Son pueblitos tranquilos. “Hemos tenido miedo porque algunos entran a las casas sin pedir permiso», señala Moscoso.
En estas zonas hay caseríos donde el rechazo a los venezolanos creció en enero, como en Quebe, poblado de pastores aymaras de alpacas. Allí cerraron la entrada con un cartel que advierte: «Cuidado. Prohibido ingresar al pueblo. 3 pitbull sueltos».
«Aquí llegaron, amenazaron con matarme, con comerme porque los saqué de la casa de mi nieto», acusa Maximiliana Amaro, de 82 años, quien vive de sus animales y de sus siembras de quinoa, papa y maíz.
Amaro está furiosa con el tránsito de venezolanos y se queja de que entran al poblado, se meten a las casas mientras pastorean las alpacas y piden las cosas con prepotencia. «Y en Colchane les dan de todo, comida, pero a nosotros no».
Los caminantes en estas partes se encaraman en la parte trasera de camionetas mineras o camiones para avanzar. Otros pagan hasta 100 dólares por persona para que los dejen en la ciudad portuaria de Iquique, pero al final los abandonan antes de Huara, a 78 km al noreste de Iquique.
En Huara ya están en el desierto, se les ve en las calles, duermen a la intemperie, y otros se amontonan en un galpón dispuesto por un poblador local. Habitantes, policías, militares todos viven la situación con asombro, cautela y muchos empatizan con un drama complejo. Nadie se siente a salvo, ninguno ve solución fácil, todos piden ayuda.
Iquique
En Iquique, una ciudad de casi 200.000 habitantes, la pandemia ha golpeado fuerte.
Allí las residencias sanitarias siguen atiborradas de migrantes que deben hacer cuarentena sin poder tramitar ningún estatus migratorio o pedir refugio. A algunos los sacaron de esas residencias a un avión militar para deportarlos en febrero.
Desde antes de diciembre han llegado miles de migrantes a Iquique y más de 8.000 ingresaron por la frontera norte. Algunos tomaron buses hacia el sur de Chile, pero durante la crisis de la primera semana de febrero muchos fueron trasladados desde Colchane a este balneario.

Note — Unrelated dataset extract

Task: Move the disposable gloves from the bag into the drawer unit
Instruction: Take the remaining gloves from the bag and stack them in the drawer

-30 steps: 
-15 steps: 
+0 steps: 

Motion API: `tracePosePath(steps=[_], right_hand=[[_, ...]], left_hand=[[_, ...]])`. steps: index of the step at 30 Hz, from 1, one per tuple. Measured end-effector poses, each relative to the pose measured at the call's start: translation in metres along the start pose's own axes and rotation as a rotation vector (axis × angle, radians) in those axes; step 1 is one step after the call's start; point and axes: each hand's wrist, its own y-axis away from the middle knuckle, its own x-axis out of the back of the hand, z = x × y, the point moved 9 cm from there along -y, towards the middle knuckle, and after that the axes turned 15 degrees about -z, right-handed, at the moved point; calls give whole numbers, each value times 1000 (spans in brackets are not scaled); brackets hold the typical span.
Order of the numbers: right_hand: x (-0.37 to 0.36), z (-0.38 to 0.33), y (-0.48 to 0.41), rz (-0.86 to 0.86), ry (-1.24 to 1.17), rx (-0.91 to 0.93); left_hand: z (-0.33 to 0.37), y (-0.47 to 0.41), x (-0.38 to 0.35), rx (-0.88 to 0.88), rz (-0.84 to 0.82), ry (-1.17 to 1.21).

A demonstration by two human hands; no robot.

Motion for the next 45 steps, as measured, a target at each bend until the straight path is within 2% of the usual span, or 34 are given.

«Pasamos el 31 de diciembre en esta plaza, no tenemos donde ir ni dinero. Hay gente que nos da carpas, nos cocinamos, algunos salen a hacer trabajitos, vender dulces o a pedir dinero», cuenta Anabella, de 26 años, y con dos niños pequeños que la rodean en la Plaza Brasil de Iquique.
Otros llegaron al final de la cuarentena en la ciudad, como Anyier y su familia. Desde ahí reciben envíos de dinero de amigos o familiares en distintos puntos de Chile y se compran el pasaje en bus a su nueva vida.
«Tengo los nervios de punta», dijo ella al llegar al terminal de buses de Iquique, repleto de inmigrantes venezolanos, colombianos y haitianos, varados por falta de dinero o papeles.
Anyier y su familia lograron llegar a Santiago el 23 de febrero, un mes después de dejar Guatire, y se dirigieron a la casa de su hermana, radicada aquí desde hace tres años. «Gracias a Dios, y ojalá nos vaya bien», afirma, abrazada a ella.